È vero che Matteo Renzi è cresciuto con i miti di Tony Blair e di Bill Clinton, ma due decenni dopo quell’esperienza di governo della sinistra internazionale, il nuovo presidente del Consiglio italiano si rivolge a un elettorato completamente diverso, estraneo a quel dibattito, lontano anni luce dalla dittatura del proletariato. Alle elezioni europee del 25 maggio voteranno i ragazzi della classe 1996, nati due anni dopo la prima vittoria di Silvio Berlusconi, quattro anni dopo le Mani pulite che hanno cancellato i partiti della Prima Repubblica, sette anni dopo il crollo dell’Unione Sovietica. I nati nell’anno dell’abbattimento del Muro di Berlino e del trionfo della società aperta e liberale oggi hanno venticinque anni.
Il dibattito di questo ventennio, compreso quello di casa nostra, non ha mai coinvolto chi nello stesso periodo non era ancora diventato un soggetto politico attivo. I ventenni, i trentenni e i quarantenni di oggi sono entrati nell’età della ragione a comunismo già archiviato nella spazzatura della storia («ash heap of history», Ronald Reagan al Parlamento di Westminster, anno 1982). Senza il comunismo e senza il socialismo, e di conseguenza resa obsoleta la socialdemocrazia e superata la Terza Via, le idee liberali sono tornate a confluire a sinistra, libere di contrapporsi naturalmente al conservatorismo istituzionale, economico e sociale, e al populismo.

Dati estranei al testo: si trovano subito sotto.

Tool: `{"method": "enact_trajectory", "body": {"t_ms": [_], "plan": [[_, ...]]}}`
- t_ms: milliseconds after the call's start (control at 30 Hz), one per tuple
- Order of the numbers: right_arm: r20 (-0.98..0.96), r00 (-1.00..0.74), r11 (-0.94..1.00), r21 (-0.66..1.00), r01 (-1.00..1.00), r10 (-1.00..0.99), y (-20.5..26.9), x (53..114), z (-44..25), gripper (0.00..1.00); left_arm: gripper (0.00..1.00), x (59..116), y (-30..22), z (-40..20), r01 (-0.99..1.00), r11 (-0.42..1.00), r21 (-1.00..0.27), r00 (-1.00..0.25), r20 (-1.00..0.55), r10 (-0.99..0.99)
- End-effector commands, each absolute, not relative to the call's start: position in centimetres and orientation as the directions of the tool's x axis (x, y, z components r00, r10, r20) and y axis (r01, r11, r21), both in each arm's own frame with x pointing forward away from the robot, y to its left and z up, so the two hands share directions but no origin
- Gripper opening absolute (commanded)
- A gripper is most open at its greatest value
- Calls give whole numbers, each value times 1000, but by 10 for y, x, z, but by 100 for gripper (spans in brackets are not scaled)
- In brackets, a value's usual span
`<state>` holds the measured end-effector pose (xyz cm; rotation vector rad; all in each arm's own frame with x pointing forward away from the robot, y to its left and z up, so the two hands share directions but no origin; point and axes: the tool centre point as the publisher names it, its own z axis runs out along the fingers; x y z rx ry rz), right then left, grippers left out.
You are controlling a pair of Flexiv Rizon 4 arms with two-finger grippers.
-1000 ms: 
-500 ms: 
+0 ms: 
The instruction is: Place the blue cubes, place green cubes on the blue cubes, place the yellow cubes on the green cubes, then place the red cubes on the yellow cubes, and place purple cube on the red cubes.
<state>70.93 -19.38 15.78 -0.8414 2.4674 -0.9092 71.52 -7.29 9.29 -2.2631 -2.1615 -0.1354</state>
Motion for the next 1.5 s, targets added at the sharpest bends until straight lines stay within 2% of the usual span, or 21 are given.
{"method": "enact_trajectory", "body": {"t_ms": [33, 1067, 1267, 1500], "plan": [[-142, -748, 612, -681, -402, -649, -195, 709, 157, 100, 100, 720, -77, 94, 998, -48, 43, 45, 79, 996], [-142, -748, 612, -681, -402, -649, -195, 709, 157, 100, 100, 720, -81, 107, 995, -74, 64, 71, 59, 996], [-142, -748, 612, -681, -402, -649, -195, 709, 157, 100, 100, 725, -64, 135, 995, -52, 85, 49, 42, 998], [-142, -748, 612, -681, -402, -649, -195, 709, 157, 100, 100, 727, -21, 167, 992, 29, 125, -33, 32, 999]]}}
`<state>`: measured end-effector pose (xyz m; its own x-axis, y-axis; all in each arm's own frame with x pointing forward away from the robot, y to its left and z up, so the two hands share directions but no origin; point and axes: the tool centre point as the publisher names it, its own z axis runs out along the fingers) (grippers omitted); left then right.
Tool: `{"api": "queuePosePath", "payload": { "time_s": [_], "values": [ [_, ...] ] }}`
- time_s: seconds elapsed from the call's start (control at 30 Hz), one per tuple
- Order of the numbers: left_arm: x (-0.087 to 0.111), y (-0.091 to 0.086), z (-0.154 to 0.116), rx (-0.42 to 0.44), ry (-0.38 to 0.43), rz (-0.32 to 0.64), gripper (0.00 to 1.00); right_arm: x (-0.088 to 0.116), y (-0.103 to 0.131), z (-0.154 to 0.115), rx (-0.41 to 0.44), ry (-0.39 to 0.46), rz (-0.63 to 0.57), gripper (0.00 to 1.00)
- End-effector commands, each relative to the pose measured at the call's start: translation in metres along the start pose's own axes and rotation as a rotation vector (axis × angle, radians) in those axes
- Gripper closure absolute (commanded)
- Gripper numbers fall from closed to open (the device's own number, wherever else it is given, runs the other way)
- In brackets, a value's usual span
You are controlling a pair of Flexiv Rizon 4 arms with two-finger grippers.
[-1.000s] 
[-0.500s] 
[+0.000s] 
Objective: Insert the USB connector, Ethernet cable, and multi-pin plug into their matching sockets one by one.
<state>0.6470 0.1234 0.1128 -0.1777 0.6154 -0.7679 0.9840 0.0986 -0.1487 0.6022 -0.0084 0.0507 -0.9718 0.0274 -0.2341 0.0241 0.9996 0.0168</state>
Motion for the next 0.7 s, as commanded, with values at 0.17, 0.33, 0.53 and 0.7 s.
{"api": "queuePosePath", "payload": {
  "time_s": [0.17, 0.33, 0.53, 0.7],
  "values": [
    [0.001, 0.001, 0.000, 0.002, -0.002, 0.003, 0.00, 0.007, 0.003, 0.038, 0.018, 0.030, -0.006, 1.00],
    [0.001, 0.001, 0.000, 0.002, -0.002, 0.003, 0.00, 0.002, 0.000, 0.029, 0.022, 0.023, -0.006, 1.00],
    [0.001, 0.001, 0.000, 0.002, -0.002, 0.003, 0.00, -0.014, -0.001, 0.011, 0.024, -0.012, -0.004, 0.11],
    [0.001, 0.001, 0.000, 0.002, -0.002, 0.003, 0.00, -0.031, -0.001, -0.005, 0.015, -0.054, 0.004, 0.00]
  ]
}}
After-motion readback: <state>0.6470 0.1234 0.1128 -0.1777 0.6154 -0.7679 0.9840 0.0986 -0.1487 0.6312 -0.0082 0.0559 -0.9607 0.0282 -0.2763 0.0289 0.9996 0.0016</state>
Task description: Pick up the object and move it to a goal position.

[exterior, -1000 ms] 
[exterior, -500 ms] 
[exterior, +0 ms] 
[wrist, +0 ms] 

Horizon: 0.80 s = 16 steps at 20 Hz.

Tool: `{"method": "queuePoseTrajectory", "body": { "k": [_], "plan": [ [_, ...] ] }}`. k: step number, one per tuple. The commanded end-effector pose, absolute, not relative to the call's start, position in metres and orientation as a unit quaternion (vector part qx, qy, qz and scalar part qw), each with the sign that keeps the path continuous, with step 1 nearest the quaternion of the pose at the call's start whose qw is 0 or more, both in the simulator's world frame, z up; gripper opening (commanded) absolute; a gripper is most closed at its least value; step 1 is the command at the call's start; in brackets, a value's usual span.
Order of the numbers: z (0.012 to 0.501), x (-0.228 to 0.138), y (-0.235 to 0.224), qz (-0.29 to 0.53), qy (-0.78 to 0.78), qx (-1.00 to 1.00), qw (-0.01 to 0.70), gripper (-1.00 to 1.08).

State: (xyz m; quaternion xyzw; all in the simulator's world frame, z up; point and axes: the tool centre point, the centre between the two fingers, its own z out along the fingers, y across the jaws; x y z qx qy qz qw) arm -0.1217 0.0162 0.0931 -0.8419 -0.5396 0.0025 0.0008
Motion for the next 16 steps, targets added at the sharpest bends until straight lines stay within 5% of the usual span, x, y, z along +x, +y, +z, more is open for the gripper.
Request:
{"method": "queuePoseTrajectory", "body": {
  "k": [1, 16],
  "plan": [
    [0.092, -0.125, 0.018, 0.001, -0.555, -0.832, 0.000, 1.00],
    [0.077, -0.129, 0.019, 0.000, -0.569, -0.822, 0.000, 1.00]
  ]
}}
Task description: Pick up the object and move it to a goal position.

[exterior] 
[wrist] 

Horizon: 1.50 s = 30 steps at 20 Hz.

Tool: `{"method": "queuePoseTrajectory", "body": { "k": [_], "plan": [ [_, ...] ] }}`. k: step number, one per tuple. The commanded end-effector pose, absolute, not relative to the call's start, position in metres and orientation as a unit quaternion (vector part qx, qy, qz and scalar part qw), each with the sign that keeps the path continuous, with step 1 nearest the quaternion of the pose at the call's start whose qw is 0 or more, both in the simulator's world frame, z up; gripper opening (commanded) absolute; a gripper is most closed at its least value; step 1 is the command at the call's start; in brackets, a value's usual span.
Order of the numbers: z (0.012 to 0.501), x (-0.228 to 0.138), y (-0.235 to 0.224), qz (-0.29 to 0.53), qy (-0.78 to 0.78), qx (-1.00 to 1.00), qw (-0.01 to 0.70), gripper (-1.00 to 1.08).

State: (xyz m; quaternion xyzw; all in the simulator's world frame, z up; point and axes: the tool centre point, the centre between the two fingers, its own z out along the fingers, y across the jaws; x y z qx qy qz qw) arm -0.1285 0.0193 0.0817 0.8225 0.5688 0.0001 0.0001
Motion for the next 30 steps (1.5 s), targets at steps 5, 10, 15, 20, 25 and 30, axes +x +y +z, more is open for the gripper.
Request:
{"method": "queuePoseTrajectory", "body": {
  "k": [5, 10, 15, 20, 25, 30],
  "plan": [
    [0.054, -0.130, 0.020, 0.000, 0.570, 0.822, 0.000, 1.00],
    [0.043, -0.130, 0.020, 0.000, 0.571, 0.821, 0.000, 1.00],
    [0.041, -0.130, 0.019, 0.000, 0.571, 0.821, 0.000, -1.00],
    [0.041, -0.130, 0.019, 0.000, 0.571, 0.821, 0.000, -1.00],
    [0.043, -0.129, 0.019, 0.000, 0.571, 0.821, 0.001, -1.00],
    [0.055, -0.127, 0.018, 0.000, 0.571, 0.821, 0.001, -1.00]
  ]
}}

Il liberalismo di Renzi e di Valls è una specie di upgrade dalla Terza alla Seconda Via, ovvero l’alternativa tradizionale e storica al conservatorismo; è quel True Progressivism cui l’Economist a fine 2012 ha dedicato una copertina, ovvero una politica centrista ma radicale che contrasta le diseguaglianze senza compromettere la crescita economica. «Non serve più la contrapposizione tra destra e sinistra – ha detto Tony Blair a Renzi nel colloquio del mese scorso all’ambasciata italiana di Londra – ma quella tra giusto e sbagliato, fra ciò che funziona e ciò che non funziona».
Chi sostiene che i due giovani premier di sinistra di Italia e Francia siano pericolosi agenti della destra al servizio della reazione e delle dottrine neoliberiste non ha colto che cosa è successo, non si è accorto di questa mutazione genetica, non capisce che sono magari involontariamente i nuovi interpreti dello spirito del tempo.
Lo scenario politico si avvicina a quello americano che, in assenza del socialismo, ha mantenuto una destra conservatrice e una sinistra liberal-progressista. L’attuale liberalismo americano di sinistra, peraltro, è cominciato negli anni Trenta con le politiche sociali del New Deal progettate dal presidente Franklin Delano Roosevelt proprio per evitare che le diseguaglianze provocate dal capitalismo potessero scatenare una rivolta socialista interna. Mentre l’Europa era nel pieno del delirio nazifascista e comunista, negli Stati Uniti la risposta alla crisi e alle storture del mercato è stata liberale, di sinistra.